[Zope] issues of trust, why security via mod_rewrite fails
Oliver Bleutgen
myzope@gmx.net
Mon, 02 Jun 2003 18:06:16 +0200
Jamie Heilman wrote:
> Since February I've been railing on about the importance of protecting
> your Zope installations and their Products with rewrite rules and URI
> filters.
And let me thank you for that, IMO you do a very important service for
the zope community. Unfortunately it seems that unless there is a major
flaw found, there's not much interest in this kind of security analysis.
> [snip]
> So where do we go from here? Its becoming evident to me that while I
> can probably finagle a rewrite rule that looks for certain tainted
> names in the GET and POST query variables, Zope has more avenues of
> control than your typical web application. There's still things like
> WebDAV, XML-RPC, etc. to worry about, any of which may contain
> additional hooks which allow frobbing the traversal stack. Writing
> filters for all those is going to be seriously trying.
>
> I'll postulate that the path of least resistance is simply giving up
> any hope of filtering requests for sanity, and instead focusing on
> replacing the problem Products and establishing new, secure, paths of
> configuration. HelpSys should not allow non-authenticated access.

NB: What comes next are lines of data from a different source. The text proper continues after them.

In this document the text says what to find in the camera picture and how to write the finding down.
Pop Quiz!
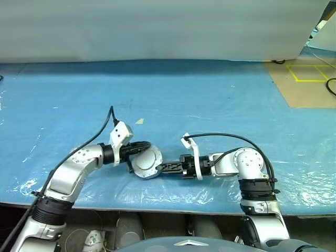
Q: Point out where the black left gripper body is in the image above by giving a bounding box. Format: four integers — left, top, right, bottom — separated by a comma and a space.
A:
120, 143, 134, 174

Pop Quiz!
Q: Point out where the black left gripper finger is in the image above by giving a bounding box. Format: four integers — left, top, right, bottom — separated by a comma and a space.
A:
130, 141, 152, 154

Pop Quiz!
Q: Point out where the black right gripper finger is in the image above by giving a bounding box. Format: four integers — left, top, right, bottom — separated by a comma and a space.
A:
155, 162, 184, 175

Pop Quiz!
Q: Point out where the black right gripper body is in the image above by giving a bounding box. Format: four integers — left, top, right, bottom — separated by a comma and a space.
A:
179, 154, 196, 181

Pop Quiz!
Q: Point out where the round silver housing lid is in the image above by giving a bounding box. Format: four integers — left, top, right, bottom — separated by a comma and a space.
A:
131, 146, 164, 178

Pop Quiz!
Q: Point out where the grey rounded cylinder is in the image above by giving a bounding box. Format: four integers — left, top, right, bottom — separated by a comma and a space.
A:
191, 215, 224, 239
115, 214, 145, 249

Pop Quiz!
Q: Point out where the blue plastic table cover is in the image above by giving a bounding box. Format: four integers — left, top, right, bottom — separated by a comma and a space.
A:
0, 59, 336, 217

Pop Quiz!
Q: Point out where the grey-blue robot torso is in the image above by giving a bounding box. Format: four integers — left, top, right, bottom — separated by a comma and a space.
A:
112, 236, 237, 252

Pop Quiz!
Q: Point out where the white shoe green print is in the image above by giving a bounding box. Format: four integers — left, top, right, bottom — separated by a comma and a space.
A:
82, 229, 107, 250

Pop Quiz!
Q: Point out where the white backdrop board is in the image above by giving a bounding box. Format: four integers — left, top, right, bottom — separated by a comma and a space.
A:
0, 0, 330, 64

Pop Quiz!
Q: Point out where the brown cardboard floor mat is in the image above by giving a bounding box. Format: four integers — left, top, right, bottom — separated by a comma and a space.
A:
262, 60, 336, 108

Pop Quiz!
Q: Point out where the white background panel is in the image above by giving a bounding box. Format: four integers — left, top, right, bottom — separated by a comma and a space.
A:
311, 15, 336, 50

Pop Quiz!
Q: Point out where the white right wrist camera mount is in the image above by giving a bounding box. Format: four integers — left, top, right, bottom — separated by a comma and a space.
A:
180, 133, 203, 181

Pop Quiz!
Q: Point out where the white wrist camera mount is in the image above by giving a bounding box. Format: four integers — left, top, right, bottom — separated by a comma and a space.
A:
180, 133, 203, 181
109, 120, 135, 167

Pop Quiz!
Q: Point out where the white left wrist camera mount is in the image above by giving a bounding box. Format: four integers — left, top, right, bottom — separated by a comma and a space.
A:
109, 120, 135, 167

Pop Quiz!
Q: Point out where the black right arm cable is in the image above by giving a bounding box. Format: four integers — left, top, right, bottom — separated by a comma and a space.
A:
183, 133, 278, 195

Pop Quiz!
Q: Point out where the thick black floor cable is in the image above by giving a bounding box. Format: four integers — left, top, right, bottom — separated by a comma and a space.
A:
325, 77, 336, 96

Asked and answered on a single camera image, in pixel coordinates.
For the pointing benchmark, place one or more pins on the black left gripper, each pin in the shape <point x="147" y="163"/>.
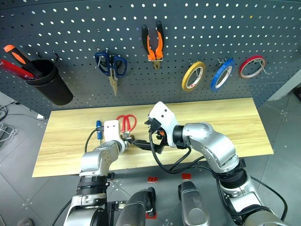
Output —
<point x="128" y="144"/>

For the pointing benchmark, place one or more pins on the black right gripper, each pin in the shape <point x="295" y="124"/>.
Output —
<point x="156" y="131"/>

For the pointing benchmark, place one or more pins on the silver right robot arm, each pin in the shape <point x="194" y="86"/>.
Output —
<point x="211" y="143"/>

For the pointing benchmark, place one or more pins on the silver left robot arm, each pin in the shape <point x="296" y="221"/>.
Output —
<point x="94" y="160"/>

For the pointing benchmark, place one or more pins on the yellow tape roll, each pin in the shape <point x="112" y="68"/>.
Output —
<point x="185" y="78"/>

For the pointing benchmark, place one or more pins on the blue tape roll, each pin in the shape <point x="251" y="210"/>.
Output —
<point x="215" y="78"/>

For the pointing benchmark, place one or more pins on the metal yellow tape hook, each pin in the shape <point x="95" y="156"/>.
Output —
<point x="194" y="61"/>

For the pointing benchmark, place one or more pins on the metal blue tape hook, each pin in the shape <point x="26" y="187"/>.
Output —
<point x="224" y="61"/>

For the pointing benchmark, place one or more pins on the red tape roll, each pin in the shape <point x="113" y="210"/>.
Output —
<point x="242" y="68"/>

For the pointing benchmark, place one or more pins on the dark grey metal pegboard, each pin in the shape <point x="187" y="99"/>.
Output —
<point x="70" y="35"/>

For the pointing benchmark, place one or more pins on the metal red tape hook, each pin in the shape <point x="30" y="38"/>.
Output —
<point x="262" y="66"/>

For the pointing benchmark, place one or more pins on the dark grey rounded robot leg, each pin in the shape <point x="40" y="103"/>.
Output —
<point x="134" y="207"/>
<point x="192" y="204"/>

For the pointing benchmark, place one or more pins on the metal pliers holder loop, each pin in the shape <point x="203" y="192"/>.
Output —
<point x="155" y="60"/>

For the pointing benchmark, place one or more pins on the orange and black pliers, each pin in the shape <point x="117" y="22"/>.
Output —
<point x="151" y="55"/>

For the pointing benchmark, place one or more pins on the metal scissors peg hook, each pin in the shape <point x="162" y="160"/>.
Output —
<point x="101" y="55"/>

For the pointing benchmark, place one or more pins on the small white floor box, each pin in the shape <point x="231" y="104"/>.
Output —
<point x="40" y="116"/>

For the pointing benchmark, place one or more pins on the black cylindrical tool cup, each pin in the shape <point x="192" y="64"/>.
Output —
<point x="51" y="87"/>

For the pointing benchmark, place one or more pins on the black cup holder hook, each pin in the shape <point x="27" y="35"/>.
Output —
<point x="56" y="56"/>

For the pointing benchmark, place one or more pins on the orange and black screwdriver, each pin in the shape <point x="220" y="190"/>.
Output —
<point x="23" y="62"/>

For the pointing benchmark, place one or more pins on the red flat hand tool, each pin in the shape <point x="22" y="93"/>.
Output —
<point x="14" y="69"/>

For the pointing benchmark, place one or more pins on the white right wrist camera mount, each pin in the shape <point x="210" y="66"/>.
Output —
<point x="164" y="117"/>

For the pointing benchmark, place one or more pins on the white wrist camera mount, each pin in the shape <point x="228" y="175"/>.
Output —
<point x="164" y="117"/>
<point x="110" y="131"/>

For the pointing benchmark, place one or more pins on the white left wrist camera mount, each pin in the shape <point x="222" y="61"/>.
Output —
<point x="110" y="131"/>

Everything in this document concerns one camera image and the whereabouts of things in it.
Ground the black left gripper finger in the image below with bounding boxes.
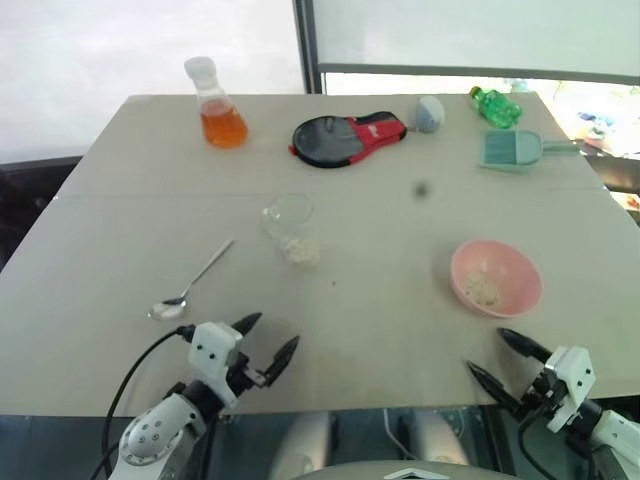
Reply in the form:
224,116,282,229
263,335,301,388
230,312,264,336

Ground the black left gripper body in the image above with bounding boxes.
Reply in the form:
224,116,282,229
226,352,268,397

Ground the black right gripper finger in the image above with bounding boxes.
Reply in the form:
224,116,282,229
496,328,553,363
466,360,522,416

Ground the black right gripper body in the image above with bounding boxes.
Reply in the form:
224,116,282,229
514,367,564,419

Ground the grey rounded robot leg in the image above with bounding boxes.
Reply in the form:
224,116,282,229
268,411,332,480
413,408,472,467

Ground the pink bowl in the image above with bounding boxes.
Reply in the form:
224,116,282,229
449,239,545,319

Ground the metal spoon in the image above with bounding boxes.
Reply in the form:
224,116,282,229
146,239,236,322

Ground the clear glass cup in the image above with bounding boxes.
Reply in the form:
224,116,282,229
259,193,322,272

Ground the silver robot torso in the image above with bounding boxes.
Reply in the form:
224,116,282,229
298,458,504,480

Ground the flask with orange liquid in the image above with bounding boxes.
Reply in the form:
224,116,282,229
183,55,250,150

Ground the green plastic bottle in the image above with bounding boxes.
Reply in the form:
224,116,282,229
468,85,523,130

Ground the grey white egg-shaped object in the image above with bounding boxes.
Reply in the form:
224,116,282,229
415,95,447,136

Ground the white roller blind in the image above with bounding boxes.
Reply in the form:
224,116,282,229
312,0,640,85

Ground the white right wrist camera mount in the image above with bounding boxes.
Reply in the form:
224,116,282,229
542,345,594,434

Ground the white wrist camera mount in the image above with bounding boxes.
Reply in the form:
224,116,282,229
542,345,594,434
188,322,247,409

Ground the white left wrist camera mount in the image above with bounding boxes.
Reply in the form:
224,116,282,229
188,322,247,409

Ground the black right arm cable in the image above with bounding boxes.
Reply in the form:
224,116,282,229
517,418,601,480

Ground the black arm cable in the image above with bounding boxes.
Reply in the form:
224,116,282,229
89,324,196,480
517,418,601,480

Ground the thin white cable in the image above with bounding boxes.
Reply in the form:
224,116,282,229
381,408,417,460

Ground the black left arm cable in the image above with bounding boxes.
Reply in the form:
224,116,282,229
89,324,196,480

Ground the grey window frame post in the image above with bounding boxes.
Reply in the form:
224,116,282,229
291,0,327,97

> VirtualHostMonsters should not obtain their rewriting information from
> the traversal stack, indeed the traversal stack should not be viewed
> as a source of trusted information, much like the the request URIs
> can't be viewed as trusted[4]. ... and so on. This should be fun.
>
At least with VHM, I think the solution is straightforward. Abandon the
path for forwarding information to zope, and use custom http-headers
instead. VHM then would delete these headers on traversal (to hide that
information from not-so-trusted code inside zope).
This solution would not only be more secure, it would also simplify the
VHM code alot, and it would certainly be faster.